*Problem details:*
Produce word for word the lines of the data below running from the one that has "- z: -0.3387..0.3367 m" to the one that has "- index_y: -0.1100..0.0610", inclusive, and no others.
[Start of Attachment]
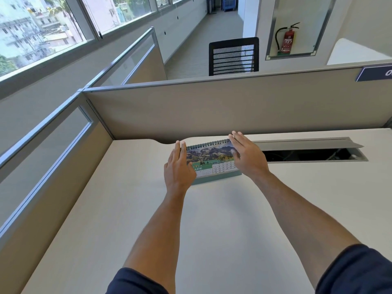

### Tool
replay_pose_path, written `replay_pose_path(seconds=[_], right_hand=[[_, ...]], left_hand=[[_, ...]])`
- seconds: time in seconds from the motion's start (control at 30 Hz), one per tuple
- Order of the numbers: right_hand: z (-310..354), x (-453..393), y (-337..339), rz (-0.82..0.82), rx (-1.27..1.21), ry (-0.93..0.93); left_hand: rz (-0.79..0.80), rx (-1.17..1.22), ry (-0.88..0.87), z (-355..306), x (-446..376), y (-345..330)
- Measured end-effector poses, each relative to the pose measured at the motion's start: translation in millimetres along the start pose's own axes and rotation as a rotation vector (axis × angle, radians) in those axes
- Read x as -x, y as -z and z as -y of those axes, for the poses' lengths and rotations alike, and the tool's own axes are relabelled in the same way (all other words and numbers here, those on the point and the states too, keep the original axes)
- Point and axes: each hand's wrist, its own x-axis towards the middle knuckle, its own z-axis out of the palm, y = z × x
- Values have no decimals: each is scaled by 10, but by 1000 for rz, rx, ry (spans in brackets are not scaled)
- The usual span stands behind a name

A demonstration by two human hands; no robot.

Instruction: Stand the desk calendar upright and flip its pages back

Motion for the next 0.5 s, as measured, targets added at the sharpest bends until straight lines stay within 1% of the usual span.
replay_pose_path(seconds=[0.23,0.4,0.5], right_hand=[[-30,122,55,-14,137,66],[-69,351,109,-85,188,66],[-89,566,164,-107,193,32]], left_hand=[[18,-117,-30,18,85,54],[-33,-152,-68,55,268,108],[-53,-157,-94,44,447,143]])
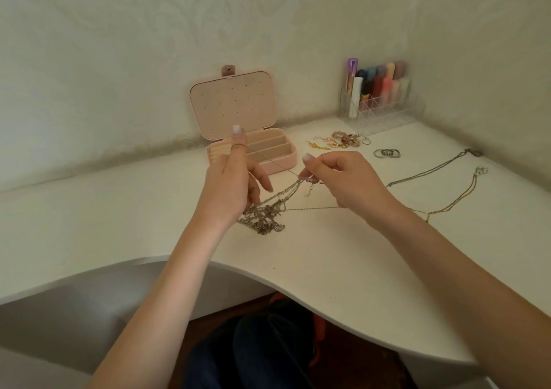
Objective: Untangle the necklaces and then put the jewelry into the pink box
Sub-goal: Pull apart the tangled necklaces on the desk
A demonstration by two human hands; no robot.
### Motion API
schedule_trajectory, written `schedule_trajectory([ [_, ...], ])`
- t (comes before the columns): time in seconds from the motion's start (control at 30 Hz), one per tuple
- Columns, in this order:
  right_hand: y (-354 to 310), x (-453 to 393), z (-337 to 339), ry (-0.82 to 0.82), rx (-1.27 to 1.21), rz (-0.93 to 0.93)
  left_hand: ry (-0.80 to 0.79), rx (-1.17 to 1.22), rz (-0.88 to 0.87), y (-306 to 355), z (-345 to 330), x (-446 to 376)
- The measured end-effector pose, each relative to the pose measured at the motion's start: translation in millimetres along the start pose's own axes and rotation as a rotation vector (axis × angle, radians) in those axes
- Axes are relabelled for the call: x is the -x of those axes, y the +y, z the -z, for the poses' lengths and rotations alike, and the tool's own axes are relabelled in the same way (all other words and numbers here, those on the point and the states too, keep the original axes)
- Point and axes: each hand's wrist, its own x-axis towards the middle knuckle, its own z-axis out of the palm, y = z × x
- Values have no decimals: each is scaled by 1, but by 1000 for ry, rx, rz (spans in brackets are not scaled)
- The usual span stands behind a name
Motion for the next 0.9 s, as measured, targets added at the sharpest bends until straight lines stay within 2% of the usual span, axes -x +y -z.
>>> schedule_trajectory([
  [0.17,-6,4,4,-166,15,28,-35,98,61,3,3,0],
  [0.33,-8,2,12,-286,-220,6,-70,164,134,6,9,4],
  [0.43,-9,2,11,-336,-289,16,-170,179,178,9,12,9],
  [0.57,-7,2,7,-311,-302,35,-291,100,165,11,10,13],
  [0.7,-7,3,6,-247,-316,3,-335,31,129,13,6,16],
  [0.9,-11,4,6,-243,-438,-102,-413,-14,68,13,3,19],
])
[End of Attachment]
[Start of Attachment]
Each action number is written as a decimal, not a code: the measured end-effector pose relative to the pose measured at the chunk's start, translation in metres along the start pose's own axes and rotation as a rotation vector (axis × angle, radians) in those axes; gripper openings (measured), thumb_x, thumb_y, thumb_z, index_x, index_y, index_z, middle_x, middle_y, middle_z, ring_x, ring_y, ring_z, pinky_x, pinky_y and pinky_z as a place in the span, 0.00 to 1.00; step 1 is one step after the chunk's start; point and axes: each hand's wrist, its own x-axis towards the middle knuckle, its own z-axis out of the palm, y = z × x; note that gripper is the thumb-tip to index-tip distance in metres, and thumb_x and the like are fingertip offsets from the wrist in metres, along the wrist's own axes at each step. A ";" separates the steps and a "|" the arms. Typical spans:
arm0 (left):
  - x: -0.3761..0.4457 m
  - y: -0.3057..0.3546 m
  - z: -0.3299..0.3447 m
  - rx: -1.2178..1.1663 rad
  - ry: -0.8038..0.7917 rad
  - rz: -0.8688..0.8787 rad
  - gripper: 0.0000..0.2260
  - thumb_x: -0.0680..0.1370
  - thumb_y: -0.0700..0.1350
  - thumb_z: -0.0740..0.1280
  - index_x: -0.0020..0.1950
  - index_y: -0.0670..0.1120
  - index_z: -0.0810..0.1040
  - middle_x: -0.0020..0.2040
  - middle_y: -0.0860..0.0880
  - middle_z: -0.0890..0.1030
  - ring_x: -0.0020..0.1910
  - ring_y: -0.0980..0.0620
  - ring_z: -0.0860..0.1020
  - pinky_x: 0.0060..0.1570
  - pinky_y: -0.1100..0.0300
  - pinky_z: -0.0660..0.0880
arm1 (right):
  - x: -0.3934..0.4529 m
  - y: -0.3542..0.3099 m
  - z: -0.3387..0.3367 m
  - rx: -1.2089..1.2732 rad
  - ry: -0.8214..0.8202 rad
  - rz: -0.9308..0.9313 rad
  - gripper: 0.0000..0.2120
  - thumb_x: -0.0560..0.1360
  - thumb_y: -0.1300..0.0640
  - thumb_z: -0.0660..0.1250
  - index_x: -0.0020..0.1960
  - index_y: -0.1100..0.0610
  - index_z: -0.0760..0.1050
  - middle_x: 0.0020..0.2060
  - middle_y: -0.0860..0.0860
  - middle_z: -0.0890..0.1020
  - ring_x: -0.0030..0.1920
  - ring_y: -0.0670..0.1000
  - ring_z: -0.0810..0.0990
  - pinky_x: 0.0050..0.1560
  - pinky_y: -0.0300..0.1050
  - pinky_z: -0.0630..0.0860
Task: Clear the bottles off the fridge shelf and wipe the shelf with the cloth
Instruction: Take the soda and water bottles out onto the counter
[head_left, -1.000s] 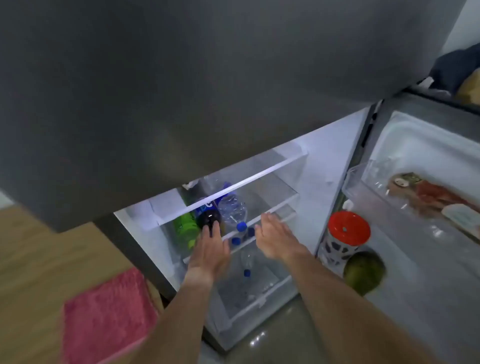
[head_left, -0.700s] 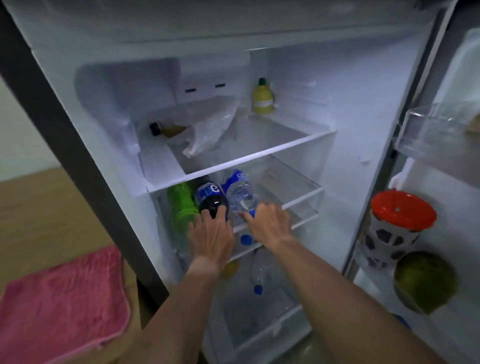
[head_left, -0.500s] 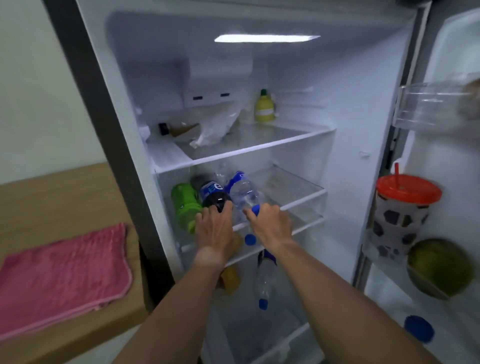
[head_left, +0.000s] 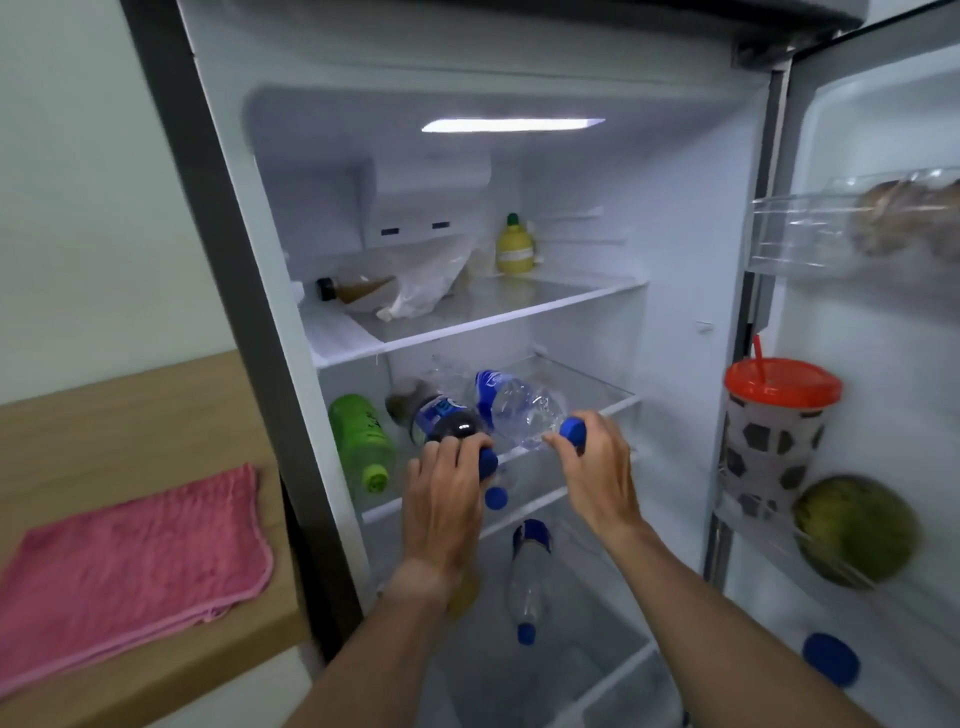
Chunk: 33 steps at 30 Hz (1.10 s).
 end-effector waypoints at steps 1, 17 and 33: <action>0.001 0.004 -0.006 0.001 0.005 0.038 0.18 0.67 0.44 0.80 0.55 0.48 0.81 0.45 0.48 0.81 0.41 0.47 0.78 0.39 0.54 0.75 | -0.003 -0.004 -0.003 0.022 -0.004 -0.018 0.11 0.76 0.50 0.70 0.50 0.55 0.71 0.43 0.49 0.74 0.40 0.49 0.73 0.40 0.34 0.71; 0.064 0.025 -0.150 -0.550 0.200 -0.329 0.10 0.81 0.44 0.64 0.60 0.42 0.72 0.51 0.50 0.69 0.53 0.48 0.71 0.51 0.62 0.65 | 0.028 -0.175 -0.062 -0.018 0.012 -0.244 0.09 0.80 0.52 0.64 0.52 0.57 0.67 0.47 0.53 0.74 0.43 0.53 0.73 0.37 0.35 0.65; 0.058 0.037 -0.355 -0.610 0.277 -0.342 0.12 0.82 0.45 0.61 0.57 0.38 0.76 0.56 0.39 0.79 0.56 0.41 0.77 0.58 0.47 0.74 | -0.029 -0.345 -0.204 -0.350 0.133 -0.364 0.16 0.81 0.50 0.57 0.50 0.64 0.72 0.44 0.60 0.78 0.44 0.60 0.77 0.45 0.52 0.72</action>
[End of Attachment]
*Task answer:*
  - z: -0.3387..0.3367 m
  - rx: -1.2089..1.2732 rad
  - ry: -0.8214..0.8202 rad
  - rz: -0.9308..0.9313 rad
  - gripper: 0.0000..0.2120
  - thumb_x: -0.0560..0.1360
  - thumb_y: -0.1300..0.0640
  - thumb_z: -0.0660..0.1250
  - index_x: -0.0020..0.1960
  - index_y: -0.1100..0.0610

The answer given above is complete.